Print the listing once more, exactly as written.
──────────
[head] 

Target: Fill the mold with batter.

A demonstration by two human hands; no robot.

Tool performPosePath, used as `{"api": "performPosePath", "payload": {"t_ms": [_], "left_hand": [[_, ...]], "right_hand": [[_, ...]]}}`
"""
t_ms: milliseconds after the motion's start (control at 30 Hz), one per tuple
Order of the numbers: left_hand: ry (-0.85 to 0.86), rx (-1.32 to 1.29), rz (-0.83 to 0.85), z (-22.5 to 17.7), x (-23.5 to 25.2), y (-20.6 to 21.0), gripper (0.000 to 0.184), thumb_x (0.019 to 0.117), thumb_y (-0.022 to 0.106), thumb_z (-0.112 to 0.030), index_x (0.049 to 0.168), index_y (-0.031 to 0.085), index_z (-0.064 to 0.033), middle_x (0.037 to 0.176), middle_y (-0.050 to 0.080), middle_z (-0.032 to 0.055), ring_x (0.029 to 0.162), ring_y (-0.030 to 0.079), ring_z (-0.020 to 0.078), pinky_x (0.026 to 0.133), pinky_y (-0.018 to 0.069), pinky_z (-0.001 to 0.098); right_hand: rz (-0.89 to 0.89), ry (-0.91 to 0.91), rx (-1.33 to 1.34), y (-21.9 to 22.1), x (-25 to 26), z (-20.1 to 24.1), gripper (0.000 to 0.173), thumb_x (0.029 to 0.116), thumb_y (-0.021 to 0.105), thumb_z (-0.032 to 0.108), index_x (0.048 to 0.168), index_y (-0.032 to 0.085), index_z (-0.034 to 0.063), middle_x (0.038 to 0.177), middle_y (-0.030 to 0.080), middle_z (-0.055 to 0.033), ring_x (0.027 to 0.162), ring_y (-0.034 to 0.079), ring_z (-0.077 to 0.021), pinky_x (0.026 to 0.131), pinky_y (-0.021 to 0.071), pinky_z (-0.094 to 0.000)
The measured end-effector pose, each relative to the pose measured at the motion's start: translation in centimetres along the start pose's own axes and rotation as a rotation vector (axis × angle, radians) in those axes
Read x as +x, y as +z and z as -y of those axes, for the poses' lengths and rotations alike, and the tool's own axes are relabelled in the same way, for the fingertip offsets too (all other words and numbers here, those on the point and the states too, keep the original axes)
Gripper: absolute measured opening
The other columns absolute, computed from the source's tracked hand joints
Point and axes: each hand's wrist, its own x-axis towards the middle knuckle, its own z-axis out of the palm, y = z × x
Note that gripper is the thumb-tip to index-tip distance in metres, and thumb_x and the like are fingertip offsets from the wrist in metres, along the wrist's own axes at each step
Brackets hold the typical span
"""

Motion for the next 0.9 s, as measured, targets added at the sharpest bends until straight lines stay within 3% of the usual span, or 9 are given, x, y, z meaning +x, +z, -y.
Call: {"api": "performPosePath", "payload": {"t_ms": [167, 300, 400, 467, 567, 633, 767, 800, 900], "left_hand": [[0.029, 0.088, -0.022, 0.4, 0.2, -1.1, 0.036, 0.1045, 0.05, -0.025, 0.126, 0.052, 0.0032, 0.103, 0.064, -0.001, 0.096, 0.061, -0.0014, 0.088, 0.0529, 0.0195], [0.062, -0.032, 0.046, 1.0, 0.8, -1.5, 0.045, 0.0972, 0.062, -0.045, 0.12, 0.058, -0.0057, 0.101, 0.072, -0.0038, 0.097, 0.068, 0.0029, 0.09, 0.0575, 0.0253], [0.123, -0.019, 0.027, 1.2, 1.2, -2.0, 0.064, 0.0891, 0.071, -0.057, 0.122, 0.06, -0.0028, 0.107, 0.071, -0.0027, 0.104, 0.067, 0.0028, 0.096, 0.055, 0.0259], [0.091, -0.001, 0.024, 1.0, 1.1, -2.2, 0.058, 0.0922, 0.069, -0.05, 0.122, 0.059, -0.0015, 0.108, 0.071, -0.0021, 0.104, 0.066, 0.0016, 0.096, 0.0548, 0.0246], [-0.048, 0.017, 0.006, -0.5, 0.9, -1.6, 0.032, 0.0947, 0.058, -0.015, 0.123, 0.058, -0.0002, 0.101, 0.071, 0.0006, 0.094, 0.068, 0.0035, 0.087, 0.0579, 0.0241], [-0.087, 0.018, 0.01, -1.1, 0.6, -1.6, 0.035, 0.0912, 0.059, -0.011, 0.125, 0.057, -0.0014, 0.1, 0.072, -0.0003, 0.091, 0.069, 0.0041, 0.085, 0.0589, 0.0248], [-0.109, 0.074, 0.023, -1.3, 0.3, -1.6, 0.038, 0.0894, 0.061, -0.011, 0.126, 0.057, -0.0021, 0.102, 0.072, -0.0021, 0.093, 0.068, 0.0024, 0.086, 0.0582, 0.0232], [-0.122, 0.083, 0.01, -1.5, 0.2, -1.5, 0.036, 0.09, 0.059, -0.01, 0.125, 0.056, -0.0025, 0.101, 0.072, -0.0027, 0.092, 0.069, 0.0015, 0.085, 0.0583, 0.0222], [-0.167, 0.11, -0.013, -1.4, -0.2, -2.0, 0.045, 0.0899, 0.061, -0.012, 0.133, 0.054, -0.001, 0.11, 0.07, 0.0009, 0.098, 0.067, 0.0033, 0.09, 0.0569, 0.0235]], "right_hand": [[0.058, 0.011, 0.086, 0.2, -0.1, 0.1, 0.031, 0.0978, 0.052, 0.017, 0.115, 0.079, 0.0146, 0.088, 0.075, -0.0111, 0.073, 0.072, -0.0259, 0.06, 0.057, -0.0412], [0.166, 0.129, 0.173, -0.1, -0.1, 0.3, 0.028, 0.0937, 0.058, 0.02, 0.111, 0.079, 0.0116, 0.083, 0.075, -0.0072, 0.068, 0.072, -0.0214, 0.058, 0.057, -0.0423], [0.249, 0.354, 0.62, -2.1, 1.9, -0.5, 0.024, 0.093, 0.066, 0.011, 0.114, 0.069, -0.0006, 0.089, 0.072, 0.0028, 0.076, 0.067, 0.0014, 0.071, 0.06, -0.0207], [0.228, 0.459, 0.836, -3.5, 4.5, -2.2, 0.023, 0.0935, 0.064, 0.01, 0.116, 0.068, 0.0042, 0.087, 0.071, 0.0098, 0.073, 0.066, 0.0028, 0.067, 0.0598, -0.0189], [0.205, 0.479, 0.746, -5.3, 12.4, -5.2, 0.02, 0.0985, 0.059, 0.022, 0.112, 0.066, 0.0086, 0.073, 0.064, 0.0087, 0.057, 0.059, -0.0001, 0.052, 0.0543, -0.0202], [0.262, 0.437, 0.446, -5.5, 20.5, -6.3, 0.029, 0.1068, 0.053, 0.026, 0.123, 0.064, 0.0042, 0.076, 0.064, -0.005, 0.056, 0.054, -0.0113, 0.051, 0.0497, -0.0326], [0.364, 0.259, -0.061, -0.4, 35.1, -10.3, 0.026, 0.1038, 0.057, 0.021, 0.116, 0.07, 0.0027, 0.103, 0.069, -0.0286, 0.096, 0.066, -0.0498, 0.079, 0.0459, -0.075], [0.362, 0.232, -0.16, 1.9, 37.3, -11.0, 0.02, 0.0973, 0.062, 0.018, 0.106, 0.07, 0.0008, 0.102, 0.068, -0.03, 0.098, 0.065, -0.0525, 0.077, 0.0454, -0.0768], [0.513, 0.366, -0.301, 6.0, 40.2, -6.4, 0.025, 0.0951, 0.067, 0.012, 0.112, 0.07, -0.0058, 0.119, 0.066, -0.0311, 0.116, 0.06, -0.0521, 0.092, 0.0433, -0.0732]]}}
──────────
◆ **ANSWER BOX**
[head] 

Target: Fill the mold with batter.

A demonstration by two human hands; no robot.

Tool performPosePath, used as `{"api": "performPosePath", "payload": {"t_ms": [_], "left_hand": [[_, ...]], "right_hand": [[_, ...]]}}`
"""
t_ms: milliseconds after the motion's start (control at 30 Hz), one per tuple
Order of the numbers: left_hand: ry (-0.85 to 0.86), rx (-1.32 to 1.29), rz (-0.83 to 0.85), z (-22.5 to 17.7), x (-23.5 to 25.2), y (-20.6 to 21.0), gripper (0.000 to 0.184), thumb_x (0.019 to 0.117), thumb_y (-0.022 to 0.106), thumb_z (-0.112 to 0.030), index_x (0.049 to 0.168), index_y (-0.031 to 0.085), index_z (-0.064 to 0.033), middle_x (0.037 to 0.176), middle_y (-0.050 to 0.080), middle_z (-0.032 to 0.055), ring_x (0.029 to 0.162), ring_y (-0.030 to 0.079), ring_z (-0.020 to 0.078), pinky_x (0.026 to 0.133), pinky_y (-0.018 to 0.069), pinky_z (-0.001 to 0.098); right_hand: rz (-0.89 to 0.89), ry (-0.91 to 0.91), rx (-1.33 to 1.34), y (-21.9 to 22.1), x (-25 to 26), z (-20.1 to 24.1), gripper (0.000 to 0.173), thumb_x (0.029 to 0.116), thumb_y (-0.021 to 0.105), thumb_z (-0.032 to 0.108), index_x (0.048 to 0.168), index_y (-0.032 to 0.085), index_z (-0.034 to 0.063), middle_x (0.038 to 0.177), middle_y (-0.030 to 0.080), middle_z (-0.055 to 0.033), ring_x (0.027 to 0.162), ring_y (-0.034 to 0.079), ring_z (-0.077 to 0.021), pinky_x (0.026 to 0.131), pinky_y (-0.021 to 0.071), pinky_z (-0.094 to 0.000)
The measured end-effector pose, each relative to the pose measured at the motion's start: translation in centimetres along the start pose's own axes and rotation as a rotation vector (axis × angle, radians) in those axes
Read x as +x, y as +z and z as -y of those axes, for the poses' lengths and rotations alike, and the tool's own axes are relabelled in the same way, for the fingertip offsets too (all other words and numbers here, those on the point and the states too, keep the original axes)
Gripper: absolute measured opening
The other columns absolute, computed from the source's tracked hand joints
Point and axes: each hand's wrist, its own x-axis towards the middle knuckle, its own z-axis out of the palm, y = z × x
Note that gripper is the thumb-tip to index-tip distance in metres, and thumb_x and the like are fingertip offsets from the wrist in metres, along the wrist's own axes at each step
Brackets hold the typical span
"""

Motion for the next 0.9 s, as measured, targets added at the sharpest bends until straight lines stay within 3% of the usual span, or 9 are given, x, y, z meaning +x, +z, -y.
Call: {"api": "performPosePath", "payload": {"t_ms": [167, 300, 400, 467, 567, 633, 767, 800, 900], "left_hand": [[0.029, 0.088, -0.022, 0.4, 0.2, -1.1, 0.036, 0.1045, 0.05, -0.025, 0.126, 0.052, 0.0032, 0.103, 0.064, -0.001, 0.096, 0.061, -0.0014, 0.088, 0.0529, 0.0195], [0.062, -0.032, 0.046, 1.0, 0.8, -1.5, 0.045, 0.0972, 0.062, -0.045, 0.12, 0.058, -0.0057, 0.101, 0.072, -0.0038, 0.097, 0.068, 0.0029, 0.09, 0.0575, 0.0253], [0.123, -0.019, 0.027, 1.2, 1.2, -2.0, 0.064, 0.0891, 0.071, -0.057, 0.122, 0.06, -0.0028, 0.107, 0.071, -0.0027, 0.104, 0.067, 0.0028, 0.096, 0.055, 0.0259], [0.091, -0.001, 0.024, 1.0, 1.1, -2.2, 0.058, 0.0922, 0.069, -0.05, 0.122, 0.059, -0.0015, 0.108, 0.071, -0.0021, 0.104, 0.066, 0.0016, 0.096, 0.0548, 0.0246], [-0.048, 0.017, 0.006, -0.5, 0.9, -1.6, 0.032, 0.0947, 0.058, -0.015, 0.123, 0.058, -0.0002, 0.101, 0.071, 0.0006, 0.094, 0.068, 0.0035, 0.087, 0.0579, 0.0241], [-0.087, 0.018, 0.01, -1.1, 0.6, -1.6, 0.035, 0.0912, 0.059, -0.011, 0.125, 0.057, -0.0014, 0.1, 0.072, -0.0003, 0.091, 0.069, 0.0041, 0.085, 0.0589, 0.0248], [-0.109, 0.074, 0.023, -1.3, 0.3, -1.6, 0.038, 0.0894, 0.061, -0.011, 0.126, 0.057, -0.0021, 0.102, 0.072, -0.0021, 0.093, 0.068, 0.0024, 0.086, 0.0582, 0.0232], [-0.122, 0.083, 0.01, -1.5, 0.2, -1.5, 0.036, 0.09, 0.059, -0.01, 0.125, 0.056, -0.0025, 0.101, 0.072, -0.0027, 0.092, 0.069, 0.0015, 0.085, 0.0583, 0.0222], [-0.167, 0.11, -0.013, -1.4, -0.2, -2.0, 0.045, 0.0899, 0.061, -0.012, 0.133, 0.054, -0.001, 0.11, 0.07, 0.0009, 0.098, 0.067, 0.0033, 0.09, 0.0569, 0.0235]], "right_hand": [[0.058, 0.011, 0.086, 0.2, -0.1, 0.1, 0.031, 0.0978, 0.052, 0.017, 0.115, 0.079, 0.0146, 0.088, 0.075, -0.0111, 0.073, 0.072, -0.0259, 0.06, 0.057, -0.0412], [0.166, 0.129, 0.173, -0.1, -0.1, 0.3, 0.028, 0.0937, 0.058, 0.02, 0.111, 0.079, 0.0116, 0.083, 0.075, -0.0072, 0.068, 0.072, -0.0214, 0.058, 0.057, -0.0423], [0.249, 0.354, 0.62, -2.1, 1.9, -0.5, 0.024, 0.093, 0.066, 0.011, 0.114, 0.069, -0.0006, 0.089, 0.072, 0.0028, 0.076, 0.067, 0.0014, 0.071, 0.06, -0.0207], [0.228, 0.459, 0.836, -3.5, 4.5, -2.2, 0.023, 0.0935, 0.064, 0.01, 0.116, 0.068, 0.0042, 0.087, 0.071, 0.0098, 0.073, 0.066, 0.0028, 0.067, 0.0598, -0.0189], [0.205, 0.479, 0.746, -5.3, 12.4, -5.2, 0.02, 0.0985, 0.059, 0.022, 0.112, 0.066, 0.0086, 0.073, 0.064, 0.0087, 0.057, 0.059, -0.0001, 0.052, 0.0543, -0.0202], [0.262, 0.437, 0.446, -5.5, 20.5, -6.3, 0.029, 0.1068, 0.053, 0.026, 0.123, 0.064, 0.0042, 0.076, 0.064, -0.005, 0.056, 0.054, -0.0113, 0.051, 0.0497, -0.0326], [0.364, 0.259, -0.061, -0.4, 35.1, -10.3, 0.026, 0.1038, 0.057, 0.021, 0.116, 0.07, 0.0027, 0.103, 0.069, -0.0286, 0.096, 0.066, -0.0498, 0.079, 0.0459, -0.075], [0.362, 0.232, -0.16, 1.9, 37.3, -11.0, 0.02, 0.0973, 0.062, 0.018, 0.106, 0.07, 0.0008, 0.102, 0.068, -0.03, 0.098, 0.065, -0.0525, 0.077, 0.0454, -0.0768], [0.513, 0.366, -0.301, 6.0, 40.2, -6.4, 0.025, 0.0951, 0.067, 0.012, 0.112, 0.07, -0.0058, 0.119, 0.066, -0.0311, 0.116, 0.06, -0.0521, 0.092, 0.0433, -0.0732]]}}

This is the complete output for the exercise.